L'équation de Mifflin St Jeor est une formule plus récente et plus précise qui ajoute également votre poids et votre taille, puis soustrait votre âge à un nombre prédéfini – 161 pour les femmes et 5 pour les hommes.

L'équation de Harris Benedict remonte à 1919. Cette équation prend un nombre prédéfini – 655,1 pour les femmes et 66,47 pour les hommes – et ajoute votre poids et votre taille, puis soustrait votre âge.

Voici un exemple en utilisant les deux formules : Un homme de 20 ans pesant 81,6466 kg et mesurant 1,82 m aurait un BMR de :

Miffin St Jeor : BMR = (10 x 81,6466 = 816,466) + (6,25 x 182,88 = 1 143) - (20 x 5 = 100) + 5 = 1 864,466

Harris Benedict : BMR = 66,47 + (13,75 × 81,6466 = 1 122,64 ) + (5,003 × 182,88 = 914,95) − (6,755 × 20 = 135,1) = 1 968,96

Comme vous pouvez le voir, l'équation de Miffin St Jeor vous donne une dépense calorique totale de 1 864. Cela signifie que votre corps brûlera 1 864 calories si vous restez au lit toute la journée.

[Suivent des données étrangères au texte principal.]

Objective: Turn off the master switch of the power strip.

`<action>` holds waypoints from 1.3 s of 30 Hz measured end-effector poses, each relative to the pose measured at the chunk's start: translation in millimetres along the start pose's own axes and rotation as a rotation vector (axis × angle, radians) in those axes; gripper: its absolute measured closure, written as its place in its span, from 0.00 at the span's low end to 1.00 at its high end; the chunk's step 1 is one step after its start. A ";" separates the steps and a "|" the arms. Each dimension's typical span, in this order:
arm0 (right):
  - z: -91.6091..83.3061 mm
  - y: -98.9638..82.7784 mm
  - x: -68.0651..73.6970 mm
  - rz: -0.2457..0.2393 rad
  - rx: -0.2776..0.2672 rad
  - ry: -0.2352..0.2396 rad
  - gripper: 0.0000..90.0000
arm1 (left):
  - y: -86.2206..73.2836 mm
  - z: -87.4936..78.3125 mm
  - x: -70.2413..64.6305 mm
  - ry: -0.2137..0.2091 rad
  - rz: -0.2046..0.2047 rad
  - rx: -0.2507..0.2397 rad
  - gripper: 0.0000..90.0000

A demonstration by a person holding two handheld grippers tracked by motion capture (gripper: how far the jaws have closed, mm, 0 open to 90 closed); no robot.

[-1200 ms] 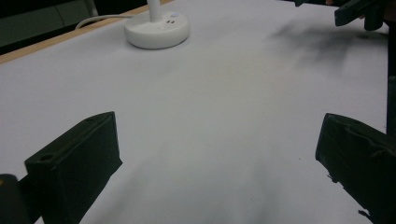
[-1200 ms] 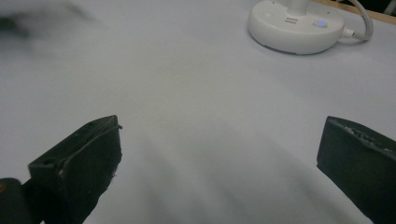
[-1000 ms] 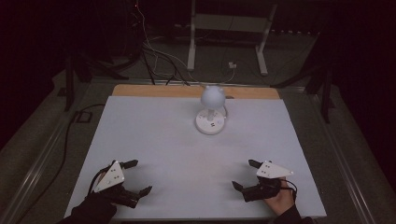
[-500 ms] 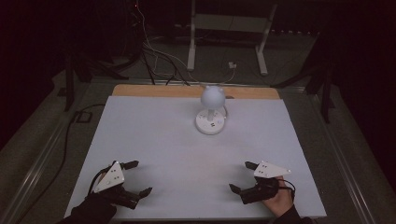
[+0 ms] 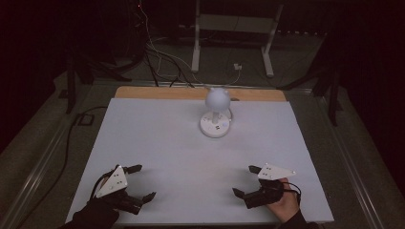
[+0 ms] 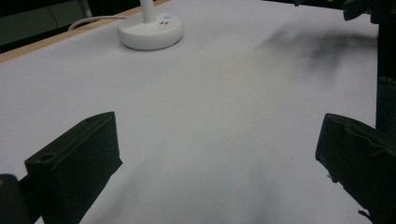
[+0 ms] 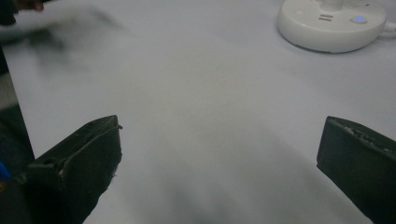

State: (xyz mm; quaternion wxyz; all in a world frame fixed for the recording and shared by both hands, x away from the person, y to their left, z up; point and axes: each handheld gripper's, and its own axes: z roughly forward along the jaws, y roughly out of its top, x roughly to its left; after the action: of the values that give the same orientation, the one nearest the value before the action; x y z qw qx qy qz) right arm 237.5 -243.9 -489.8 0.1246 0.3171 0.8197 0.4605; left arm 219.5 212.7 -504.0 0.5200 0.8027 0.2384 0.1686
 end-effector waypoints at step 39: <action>-2.4 65.9 5.4 -0.059 -0.055 0.003 0.00 | 0.6 -1.3 0.0 -0.008 -0.007 -0.002 0.00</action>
State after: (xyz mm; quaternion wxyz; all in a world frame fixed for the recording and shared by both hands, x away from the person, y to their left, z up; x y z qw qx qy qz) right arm 258.9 -217.4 -433.0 0.1454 0.2885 0.8158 0.4797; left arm 218.9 213.4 -502.9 0.5226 0.8019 0.2389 0.1636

En utilisant la même équation, un homme de 80 ans ayant la même taille et le même poids aura un TMB (taux métabolique de base) de 1 564 lorsqu'il est ajusté pour l'âge. La différence de 300 calories explique pourquoi de nombreuses personnes âgées mangent moins car elles n'ont pas besoin d'autant de calories par jour.

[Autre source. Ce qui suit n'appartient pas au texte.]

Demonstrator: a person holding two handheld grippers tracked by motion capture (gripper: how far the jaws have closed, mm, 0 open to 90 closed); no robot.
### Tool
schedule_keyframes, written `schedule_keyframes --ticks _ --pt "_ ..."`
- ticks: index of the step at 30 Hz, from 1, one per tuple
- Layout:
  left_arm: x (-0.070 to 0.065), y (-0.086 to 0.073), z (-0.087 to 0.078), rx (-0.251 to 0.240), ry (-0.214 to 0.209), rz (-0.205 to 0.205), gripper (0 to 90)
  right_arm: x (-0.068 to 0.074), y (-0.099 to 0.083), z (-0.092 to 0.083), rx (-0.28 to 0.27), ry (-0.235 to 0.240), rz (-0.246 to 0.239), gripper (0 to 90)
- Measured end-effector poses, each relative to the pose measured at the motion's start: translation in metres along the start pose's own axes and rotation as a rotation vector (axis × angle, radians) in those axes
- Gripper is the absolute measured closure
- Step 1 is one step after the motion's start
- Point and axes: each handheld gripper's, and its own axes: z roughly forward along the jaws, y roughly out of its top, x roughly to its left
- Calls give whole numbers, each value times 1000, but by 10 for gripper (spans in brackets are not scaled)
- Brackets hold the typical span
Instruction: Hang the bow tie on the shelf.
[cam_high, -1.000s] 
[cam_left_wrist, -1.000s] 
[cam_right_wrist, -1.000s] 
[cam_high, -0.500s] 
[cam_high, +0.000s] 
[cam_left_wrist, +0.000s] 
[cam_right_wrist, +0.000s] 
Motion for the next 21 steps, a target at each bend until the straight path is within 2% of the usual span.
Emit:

Pouvez-vous augmenter votre TMB ?

Bien que plusieurs facteurs non contrôlables jouent un rôle dans le TMB, tels que l'âge, le sexe, la taille et la génétique, des modifications à votre composition corporelle peuvent légèrement augmenter votre TMB. Cependant, tout changement du TMB sera minimal et nécessitera un entraînement musculaire intensif.

La masse musculaire maigre brûle plus de calories que la graisse – 6 calories par livre contre environ 2 calories par livre. Cela signifie que plus vous avez de muscles, plus votre TMB sera élevé. En utilisant des calculs simples, vous pouvez augmenter votre TMB d'environ 30 calories si vous ajoutez 5 livres de muscle.